# What the task requires:
Show, from the records below, all lines that contain the word "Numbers".

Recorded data
▼▼▼

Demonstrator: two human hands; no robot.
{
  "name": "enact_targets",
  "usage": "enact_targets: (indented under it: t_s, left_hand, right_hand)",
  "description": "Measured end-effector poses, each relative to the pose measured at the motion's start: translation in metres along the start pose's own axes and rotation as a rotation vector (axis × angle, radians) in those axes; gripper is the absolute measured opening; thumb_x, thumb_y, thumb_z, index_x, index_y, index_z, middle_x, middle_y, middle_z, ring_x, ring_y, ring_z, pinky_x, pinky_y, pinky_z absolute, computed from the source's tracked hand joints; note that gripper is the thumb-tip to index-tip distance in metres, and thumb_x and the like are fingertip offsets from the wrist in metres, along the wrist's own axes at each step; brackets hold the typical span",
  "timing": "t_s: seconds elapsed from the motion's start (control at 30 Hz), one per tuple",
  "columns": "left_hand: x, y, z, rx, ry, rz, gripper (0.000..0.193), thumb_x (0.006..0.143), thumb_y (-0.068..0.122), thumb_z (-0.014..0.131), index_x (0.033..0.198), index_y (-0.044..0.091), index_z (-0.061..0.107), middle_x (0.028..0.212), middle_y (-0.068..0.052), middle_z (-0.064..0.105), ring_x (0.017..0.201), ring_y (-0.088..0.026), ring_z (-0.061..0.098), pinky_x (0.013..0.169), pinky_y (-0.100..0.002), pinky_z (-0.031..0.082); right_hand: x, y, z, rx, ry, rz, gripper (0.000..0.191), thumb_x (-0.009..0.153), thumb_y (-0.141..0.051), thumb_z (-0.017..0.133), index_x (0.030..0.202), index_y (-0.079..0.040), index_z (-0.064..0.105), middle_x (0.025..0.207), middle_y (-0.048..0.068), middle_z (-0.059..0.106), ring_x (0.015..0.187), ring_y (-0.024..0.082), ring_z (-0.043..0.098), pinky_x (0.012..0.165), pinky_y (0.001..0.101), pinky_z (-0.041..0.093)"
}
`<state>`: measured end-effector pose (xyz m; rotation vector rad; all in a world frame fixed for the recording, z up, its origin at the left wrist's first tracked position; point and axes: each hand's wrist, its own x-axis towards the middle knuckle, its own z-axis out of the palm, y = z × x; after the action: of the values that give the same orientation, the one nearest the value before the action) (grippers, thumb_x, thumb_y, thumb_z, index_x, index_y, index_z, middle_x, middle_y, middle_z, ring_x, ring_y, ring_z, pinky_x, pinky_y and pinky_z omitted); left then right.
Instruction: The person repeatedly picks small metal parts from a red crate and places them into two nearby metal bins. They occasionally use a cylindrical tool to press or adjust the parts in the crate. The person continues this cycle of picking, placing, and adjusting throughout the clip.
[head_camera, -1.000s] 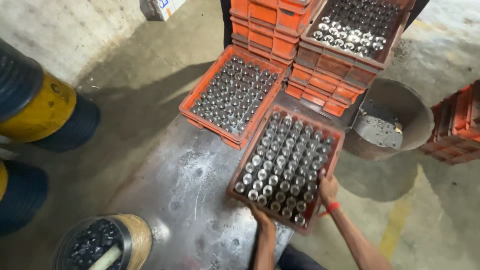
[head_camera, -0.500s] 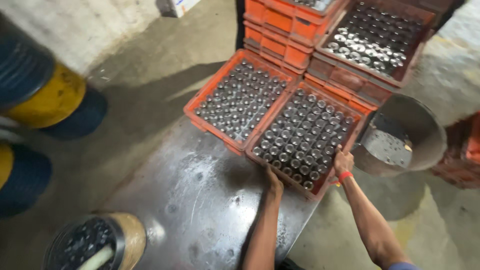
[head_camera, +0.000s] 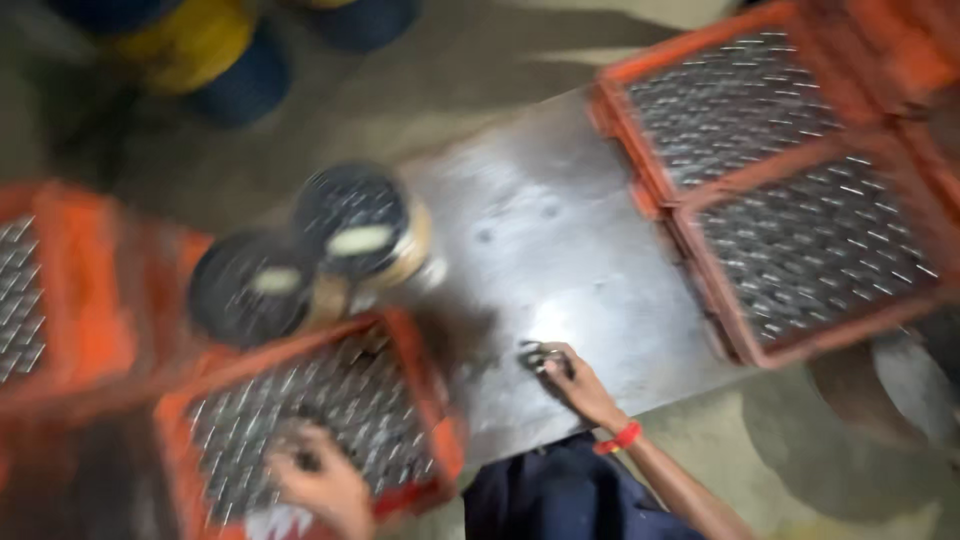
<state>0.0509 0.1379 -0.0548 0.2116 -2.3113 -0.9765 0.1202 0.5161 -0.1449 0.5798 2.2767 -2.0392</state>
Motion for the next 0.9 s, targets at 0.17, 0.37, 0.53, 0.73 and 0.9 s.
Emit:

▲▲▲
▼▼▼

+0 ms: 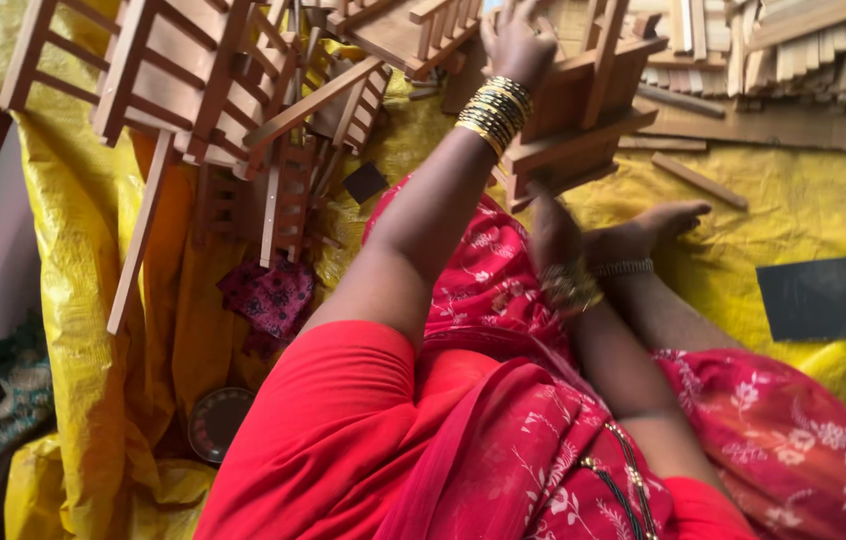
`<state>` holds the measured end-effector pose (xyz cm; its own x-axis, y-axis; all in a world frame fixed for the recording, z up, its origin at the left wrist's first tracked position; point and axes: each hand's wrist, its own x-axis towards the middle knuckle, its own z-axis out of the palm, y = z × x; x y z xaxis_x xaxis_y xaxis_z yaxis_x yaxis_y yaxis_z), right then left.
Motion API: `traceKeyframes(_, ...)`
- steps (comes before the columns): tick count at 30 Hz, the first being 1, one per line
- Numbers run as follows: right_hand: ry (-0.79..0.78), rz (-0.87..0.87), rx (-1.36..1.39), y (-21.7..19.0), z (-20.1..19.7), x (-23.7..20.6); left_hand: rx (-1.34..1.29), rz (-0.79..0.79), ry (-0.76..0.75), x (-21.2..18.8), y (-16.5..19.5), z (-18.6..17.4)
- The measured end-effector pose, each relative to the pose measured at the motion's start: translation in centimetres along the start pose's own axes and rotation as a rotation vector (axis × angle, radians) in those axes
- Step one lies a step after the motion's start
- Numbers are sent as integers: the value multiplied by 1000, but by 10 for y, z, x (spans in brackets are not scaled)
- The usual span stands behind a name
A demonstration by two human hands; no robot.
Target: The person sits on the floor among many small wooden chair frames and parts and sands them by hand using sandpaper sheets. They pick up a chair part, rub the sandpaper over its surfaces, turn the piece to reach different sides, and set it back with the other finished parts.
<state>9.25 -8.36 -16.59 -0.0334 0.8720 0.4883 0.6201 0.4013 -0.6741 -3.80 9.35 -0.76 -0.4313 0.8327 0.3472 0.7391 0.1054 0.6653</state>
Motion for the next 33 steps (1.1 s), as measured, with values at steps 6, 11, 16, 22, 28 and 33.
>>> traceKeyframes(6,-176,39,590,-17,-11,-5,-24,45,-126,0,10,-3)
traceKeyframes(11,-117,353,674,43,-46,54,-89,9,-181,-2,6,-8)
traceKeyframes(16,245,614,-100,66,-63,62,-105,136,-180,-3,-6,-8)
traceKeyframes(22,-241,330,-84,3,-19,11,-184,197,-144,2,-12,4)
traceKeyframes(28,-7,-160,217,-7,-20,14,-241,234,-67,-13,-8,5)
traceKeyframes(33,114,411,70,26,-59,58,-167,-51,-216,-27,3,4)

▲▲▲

# Problem solution:
- Numbers run as follows: right_hand: ry (-0.79..0.78), rz (-0.87..0.87), rx (-1.36..1.39), y (-21.7..19.0), z (-20.1..19.7), x (-23.7..20.6); left_hand: rx (-1.34..1.29), rz (-0.79..0.79), ry (-0.76..0.75), x (-21.2..18.8), y (-16.5..19.5), z (-18.6..17.4)
- Numbers are sent as integers: the value multiplied by 1000, but by 10 for y, z, x (spans in brackets are not scaled)

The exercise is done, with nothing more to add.